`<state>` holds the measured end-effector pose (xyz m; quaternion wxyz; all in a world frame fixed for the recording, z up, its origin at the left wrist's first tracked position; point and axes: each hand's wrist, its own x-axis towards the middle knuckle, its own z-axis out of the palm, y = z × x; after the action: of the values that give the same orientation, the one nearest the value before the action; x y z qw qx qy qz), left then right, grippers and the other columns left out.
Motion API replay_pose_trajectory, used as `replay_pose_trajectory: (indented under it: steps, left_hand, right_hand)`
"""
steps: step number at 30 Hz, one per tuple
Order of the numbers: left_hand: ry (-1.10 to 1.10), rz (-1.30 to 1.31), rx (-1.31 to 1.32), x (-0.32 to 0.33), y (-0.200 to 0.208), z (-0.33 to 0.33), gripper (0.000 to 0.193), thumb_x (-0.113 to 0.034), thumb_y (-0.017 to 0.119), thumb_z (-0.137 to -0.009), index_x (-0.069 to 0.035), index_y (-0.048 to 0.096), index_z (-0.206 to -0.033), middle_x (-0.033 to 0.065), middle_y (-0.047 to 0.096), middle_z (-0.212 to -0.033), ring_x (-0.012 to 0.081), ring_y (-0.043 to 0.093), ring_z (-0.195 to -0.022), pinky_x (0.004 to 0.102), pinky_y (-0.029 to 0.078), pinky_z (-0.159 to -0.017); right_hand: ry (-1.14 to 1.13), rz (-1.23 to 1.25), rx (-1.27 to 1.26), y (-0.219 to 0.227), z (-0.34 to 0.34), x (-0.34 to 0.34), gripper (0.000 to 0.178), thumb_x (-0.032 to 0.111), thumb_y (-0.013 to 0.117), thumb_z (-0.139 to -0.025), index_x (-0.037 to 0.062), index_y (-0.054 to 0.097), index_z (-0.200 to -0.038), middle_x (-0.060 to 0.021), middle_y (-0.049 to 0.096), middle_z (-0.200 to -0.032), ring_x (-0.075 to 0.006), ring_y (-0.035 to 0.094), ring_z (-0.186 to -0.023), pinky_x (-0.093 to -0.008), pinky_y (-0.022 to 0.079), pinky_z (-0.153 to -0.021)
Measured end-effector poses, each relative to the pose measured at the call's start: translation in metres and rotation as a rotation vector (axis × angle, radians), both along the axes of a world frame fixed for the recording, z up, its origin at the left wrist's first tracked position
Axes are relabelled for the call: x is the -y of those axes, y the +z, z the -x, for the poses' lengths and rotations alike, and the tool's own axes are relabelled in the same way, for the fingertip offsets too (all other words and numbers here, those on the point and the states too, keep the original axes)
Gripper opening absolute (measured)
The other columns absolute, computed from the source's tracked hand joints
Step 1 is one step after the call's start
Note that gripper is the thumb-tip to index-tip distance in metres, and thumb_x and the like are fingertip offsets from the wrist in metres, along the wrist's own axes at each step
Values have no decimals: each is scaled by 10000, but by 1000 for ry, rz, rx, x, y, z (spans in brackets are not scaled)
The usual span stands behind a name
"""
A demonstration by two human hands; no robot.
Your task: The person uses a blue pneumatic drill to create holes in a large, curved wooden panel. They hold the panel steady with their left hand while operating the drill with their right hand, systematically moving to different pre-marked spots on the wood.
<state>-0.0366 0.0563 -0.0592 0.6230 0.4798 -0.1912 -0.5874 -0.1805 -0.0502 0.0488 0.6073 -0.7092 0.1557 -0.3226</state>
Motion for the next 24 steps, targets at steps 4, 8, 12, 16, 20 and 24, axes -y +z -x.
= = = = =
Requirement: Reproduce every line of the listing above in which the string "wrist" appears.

Solution to the problem:
`<state>` holds the measured end-effector pose (xyz m; quaternion wxyz; all in a world frame fixed for the recording, z up, its origin at the left wrist's first tracked position; point and axes: each hand's wrist, its own x-axis towards the middle knuckle, its own z-axis out of the palm, y = z × x; after the action: of the values that give the same orientation, the one nearest the value before the action; x y z qw qx qy qz), left then right, grippers and the other columns left out.
Measured end-effector poses, each relative to the pose measured at the call's start: translation in metres and rotation as a rotation vector (axis × angle, radians), both along the axes of a world frame fixed for the recording, z up, its origin at the left wrist's first tracked position
Note that gripper is the thumb-tip to index-tip distance in metres, and thumb_x and the like are fingertip offsets from the wrist in metres, along the wrist's own axes at each step

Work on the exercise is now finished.